Willie è un rapper e cantautore italiano. Il nome d’arte unisce il personaggio, “Willy il Coyote”, con il peyote, un cactus dagli effetti allucinogeni proveniente dall’America del Nord. Peyote si è avvicinato al mondo della musica grazie al padre, seguendolo anche in tournée. Dopo aver sperimentato vari generi musicali, tra cui rock e punk, nel 2004 entra nel mondo dell’hip hop e fonda gli S.O.S. Clique. Nel 2021 partecipa al Festival di Sanremo con il brano “Mai dire mai”, con il quale vince il prestigioso “Premio della critica – Mia Martini”.
«“Rapper” è come dire bimbominkia, “cantautore”, invece, a orecchio è parente stretto di una certa sinistra, quella che si associava alla Festa dell’Unità, un tempo “festival”, altri tempi…».
E’ ANDATA BENE…
Peyote, soddisfatto di fare questo mestiere. Di più. «Rispetto ad altri lavori, ammetto che mi è andata di culo: faccio quello che ho sempre sognato di fare, quasi fosse stata un’investitura da parte di mio padre, musicista professionista che ho seguito da ragazzo; lavoravo in un call center ai tempi delle mie prime cose in studio: anche quelle telefonate fatte a migliaia di persone mi sono servite, ho conosciuto un mondo e un modo, quello degli italiani, disponibili ma talvolta diffidenti nei confronti di chi li chiama, come se qualcuno volesse rifilargli la fregatura. Per fortuna, ho smesso: chiamasi colpo di fortuna…».
Vasco ha scritto e cantato: “le canzoni nascono da sole, vengono fuori già con le parole”. «Proprio così, qualche volta lavoro sulla base, in altre occasioni l’idea che mi balena nella testa, gira che rigira, fin quando non le prendo la misura giusta. Una cosa è certa, non scrivo di getto, se non si scatena una prima idea, non decollo: non mi ci vedo davanti a un foglio bianco a scrivere o fare ghirigori in attesa dell’illuminazione».
CANTAUTORE, RAPPER O…
Più cantautore o rapper: «Esistono dei punti di contatto fra i due generi, ma non credo di essere stato il primo e nemmeno l’ultimo ad aver reinterpretato il cantautorato in chiave hip hop»; tre artisti italiani, invece, cui sente di dover dire “grazie”: «Giorgio Gaber, Fred Buscaglione, Paolo Conte non fosse stato per loro stare ancora formulando numeri telefonici per suggerire tariffe telefoniche più vantaggiose o abbonamenti a questa o quella tv».

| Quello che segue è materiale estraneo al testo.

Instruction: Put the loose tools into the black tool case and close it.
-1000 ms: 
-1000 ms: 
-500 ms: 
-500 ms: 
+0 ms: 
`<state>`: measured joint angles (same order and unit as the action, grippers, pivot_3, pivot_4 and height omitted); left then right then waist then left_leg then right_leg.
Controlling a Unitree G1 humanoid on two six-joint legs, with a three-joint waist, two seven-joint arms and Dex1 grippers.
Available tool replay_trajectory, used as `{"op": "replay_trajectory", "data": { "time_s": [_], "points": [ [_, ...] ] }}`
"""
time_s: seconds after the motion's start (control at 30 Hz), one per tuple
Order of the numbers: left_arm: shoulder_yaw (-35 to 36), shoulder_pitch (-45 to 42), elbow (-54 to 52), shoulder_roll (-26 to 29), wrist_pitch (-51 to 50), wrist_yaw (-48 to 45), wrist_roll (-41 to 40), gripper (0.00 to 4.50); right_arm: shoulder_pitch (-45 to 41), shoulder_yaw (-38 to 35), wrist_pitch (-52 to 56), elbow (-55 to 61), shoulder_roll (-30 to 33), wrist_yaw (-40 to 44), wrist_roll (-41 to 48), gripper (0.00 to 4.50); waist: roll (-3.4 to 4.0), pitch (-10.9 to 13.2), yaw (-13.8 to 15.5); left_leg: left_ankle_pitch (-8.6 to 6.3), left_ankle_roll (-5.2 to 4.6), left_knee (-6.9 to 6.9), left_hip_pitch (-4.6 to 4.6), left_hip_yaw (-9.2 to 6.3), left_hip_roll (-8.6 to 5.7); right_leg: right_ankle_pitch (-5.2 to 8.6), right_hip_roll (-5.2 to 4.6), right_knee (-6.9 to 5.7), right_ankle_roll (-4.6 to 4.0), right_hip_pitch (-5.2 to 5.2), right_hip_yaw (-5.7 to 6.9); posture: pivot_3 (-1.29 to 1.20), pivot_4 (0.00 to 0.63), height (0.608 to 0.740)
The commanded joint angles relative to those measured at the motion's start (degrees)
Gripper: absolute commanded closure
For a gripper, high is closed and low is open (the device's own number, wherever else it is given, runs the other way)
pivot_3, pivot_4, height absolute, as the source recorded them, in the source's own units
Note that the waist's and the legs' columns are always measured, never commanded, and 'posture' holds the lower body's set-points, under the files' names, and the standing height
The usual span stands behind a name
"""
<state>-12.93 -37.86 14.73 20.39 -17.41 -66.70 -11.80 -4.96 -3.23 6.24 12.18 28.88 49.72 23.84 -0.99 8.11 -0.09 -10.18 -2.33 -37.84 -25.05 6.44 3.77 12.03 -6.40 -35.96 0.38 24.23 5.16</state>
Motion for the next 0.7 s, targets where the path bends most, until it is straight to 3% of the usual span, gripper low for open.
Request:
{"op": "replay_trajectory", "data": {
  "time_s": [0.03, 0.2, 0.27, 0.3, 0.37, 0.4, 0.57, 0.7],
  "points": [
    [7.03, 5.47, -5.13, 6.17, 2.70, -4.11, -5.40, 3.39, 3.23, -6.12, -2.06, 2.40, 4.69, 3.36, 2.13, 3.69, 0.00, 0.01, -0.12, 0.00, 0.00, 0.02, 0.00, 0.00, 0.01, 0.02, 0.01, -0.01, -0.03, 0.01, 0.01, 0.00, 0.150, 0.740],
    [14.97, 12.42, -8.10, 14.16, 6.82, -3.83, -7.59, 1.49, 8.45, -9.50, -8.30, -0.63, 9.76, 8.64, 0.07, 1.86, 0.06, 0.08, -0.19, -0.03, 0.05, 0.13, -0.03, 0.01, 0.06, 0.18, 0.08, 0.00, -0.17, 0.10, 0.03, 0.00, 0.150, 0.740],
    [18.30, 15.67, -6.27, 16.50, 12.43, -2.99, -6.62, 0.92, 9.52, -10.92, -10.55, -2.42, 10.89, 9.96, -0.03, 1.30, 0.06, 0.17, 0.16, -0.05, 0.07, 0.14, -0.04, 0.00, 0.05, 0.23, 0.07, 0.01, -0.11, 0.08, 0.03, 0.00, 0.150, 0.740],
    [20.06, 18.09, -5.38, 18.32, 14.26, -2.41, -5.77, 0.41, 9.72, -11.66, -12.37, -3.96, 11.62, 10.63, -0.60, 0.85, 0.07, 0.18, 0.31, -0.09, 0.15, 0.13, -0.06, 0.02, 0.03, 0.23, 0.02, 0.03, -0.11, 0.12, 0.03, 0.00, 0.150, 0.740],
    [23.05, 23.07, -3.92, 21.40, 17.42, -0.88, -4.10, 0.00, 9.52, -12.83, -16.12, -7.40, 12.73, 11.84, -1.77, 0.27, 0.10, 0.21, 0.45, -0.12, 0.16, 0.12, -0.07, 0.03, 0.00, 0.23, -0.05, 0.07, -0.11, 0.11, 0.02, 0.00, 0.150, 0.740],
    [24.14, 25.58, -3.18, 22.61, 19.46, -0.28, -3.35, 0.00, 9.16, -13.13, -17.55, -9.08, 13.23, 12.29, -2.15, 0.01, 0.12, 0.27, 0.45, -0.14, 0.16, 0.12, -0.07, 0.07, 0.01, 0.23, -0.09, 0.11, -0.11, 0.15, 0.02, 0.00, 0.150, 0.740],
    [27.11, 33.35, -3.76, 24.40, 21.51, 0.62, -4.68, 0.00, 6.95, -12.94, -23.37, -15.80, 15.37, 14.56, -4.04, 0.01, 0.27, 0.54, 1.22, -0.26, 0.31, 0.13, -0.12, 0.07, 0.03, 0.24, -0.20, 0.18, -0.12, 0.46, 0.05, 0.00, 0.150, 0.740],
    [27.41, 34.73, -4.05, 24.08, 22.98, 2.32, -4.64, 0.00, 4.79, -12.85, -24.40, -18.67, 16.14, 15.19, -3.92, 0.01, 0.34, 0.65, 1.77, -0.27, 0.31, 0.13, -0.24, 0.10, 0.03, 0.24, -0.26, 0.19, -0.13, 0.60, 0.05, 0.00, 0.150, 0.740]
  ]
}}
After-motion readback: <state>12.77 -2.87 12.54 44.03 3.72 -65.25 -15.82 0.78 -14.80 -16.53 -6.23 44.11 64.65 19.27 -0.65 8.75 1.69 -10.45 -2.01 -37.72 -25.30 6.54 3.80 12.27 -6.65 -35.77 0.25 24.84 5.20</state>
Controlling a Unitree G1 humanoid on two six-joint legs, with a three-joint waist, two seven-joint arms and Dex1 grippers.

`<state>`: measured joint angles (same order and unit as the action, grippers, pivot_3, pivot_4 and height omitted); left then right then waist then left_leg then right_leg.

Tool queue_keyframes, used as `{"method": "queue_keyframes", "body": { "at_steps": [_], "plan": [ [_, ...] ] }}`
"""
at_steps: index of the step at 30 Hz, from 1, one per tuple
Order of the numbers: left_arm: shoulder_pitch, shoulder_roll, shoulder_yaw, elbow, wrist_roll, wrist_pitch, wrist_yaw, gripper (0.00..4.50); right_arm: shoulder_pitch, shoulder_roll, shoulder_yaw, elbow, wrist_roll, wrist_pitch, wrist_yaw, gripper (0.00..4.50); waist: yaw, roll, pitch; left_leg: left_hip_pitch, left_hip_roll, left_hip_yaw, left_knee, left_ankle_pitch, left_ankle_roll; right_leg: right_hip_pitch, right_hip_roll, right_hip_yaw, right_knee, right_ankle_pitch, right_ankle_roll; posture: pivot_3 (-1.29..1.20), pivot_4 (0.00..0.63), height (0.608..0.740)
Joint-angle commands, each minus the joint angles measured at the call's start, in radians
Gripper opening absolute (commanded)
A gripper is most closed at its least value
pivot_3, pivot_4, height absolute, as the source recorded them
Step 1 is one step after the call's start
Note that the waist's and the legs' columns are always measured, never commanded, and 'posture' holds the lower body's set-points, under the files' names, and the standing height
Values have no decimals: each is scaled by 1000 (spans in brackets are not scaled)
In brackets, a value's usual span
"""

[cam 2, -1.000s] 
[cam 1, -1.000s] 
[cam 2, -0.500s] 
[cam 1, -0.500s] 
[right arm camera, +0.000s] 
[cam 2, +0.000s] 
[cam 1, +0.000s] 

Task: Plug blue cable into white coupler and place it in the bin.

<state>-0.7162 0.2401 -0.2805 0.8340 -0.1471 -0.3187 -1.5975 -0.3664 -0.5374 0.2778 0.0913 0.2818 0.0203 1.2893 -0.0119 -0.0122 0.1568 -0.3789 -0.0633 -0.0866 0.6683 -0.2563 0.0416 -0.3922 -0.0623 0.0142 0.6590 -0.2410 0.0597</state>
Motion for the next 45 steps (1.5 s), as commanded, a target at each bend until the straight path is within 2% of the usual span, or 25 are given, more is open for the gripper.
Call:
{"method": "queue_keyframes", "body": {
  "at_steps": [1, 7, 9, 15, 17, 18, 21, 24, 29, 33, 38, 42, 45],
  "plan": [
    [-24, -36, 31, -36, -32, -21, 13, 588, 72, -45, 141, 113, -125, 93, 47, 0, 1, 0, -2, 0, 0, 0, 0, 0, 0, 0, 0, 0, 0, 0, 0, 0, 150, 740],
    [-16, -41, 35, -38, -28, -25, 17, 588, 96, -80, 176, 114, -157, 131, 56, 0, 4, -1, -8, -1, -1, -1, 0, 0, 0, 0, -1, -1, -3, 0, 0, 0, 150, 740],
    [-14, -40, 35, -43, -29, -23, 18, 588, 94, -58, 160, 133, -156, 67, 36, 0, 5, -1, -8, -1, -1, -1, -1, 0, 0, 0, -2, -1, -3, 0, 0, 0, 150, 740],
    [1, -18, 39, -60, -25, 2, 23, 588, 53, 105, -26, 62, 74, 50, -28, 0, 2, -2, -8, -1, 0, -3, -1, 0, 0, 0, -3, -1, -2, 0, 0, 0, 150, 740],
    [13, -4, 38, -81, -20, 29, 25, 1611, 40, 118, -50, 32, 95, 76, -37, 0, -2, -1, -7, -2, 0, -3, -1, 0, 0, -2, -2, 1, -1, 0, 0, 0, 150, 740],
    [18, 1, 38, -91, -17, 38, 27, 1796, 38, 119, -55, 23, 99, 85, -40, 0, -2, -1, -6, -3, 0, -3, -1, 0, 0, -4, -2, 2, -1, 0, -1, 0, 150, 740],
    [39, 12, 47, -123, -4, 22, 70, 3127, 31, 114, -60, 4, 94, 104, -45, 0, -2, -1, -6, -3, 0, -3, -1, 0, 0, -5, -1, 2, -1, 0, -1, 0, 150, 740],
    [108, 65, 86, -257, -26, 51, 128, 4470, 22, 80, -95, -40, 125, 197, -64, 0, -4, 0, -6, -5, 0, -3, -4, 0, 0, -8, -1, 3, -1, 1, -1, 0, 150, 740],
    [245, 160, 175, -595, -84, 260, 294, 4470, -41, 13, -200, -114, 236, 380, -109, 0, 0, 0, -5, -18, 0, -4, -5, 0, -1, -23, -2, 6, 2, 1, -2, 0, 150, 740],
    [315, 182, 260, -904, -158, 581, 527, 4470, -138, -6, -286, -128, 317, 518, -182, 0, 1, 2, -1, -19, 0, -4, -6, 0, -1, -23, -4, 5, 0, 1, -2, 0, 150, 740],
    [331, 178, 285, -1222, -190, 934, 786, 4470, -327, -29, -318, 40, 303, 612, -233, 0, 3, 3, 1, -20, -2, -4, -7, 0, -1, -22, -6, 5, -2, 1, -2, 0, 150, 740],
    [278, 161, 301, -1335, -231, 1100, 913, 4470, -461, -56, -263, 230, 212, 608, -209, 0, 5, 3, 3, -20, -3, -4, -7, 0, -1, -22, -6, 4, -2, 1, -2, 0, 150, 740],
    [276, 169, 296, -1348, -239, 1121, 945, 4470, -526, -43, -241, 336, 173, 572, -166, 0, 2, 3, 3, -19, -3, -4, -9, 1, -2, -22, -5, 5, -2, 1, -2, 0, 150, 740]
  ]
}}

“Che bella giornata”, punto di partenza e, adesso, di chiusura. Il messaggio è quello di inseguire un desiderio: lasciare un’attività non del tutto soddisfacente, per fare qualcosa di meglio. «Quando ho deciso di lasciare il call center, nel quale ero formatore, avvertivo forte la sensazione che stavo andando nella direzione giusta: fare questo lavoro. Mi sono dato un anno di tempo per farcela: ce l’ho fatta. Ma, al tempo stesso, suggerisco ai ragazzi di non prendere decisioni alla leggera, lasciare un posto per inseguire un sogno è scelta azzardata: per questo mi sento fortunato; ho fatto un po’ di sacrifici, ho stretto la cinghia, poi ho cominciato a vedere uno spiraglio: un po’ l’incoscienza, un po’ la fortuna, ed eccomi qua…».